— Prompt —
The answer is to contain only the line containing "Would you be willing to put dots on the black front" and the lines after it through the last one, each reproduced exactly as it appears below.

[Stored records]
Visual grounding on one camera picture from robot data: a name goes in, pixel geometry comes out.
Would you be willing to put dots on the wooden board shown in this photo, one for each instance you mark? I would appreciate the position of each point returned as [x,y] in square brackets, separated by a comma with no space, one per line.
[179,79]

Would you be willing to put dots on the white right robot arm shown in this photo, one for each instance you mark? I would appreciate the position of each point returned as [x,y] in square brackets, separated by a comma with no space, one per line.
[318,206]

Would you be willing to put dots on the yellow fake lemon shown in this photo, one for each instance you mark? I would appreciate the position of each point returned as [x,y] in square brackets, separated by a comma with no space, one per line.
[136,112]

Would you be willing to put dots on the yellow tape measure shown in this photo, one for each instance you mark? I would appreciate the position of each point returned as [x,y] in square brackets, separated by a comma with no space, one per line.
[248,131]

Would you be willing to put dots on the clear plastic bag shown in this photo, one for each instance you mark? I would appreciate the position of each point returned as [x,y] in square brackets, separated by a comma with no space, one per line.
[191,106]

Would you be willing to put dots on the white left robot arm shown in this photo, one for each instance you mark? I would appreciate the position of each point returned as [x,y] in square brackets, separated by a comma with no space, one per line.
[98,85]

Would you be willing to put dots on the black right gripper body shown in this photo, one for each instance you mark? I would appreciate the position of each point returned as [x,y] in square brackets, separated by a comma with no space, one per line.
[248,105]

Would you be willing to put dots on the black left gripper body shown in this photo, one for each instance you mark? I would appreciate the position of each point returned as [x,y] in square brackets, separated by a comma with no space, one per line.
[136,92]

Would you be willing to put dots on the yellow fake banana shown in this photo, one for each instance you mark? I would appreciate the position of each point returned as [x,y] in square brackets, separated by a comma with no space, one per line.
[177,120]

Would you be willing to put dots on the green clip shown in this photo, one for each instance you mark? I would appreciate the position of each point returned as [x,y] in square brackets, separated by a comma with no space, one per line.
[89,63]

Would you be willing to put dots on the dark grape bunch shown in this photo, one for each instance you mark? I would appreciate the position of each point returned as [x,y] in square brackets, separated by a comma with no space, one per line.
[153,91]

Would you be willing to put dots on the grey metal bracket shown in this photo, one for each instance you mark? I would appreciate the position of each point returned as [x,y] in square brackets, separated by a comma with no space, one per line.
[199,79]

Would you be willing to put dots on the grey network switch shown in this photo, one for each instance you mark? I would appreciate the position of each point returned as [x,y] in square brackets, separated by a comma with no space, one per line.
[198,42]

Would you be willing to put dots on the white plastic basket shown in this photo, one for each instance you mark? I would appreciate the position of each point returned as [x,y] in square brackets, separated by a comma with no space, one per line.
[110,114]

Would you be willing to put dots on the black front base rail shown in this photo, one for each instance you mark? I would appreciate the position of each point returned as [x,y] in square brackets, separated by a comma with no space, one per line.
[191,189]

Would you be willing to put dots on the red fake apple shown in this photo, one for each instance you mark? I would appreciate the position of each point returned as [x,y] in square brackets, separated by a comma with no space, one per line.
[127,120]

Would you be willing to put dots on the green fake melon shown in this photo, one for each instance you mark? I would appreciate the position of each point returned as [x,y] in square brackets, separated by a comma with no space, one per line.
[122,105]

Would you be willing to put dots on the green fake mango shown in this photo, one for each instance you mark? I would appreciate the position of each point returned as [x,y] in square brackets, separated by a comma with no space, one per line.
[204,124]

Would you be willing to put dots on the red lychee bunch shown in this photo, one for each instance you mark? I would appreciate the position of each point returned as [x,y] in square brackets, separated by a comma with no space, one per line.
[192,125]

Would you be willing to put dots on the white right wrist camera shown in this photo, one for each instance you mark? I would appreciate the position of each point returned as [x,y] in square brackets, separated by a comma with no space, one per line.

— Output of the task —
Would you be willing to put dots on the black front base rail shown in this photo, one for each instance you mark? I would appreciate the position of each point returned as [x,y] in square brackets, separated by a comma with no space, one per line.
[191,189]

Would you be willing to put dots on the red fake apple shown in this photo, one for each instance you mark? I would appreciate the position of each point returned as [x,y] in square brackets, separated by a comma with no space, one per line.
[127,120]

Would you be willing to put dots on the green fake melon shown in this photo, one for each instance you mark? I would appreciate the position of each point returned as [x,y] in square brackets, separated by a comma with no space, one per line.
[122,105]

Would you be willing to put dots on the green fake mango shown in this photo, one for each instance you mark? I would appreciate the position of each point returned as [x,y] in square brackets, separated by a comma with no space, one per line.
[204,124]

Would you be willing to put dots on the red lychee bunch shown in this photo, one for each instance you mark? I would appreciate the position of each point returned as [x,y] in square brackets, separated by a comma with no space, one per line.
[192,125]

Would you be willing to put dots on the white right wrist camera shown in this photo, one for each instance you mark? I would appreciate the position of each point returned as [x,y] in square brackets, separated by a comma with no space, one per line.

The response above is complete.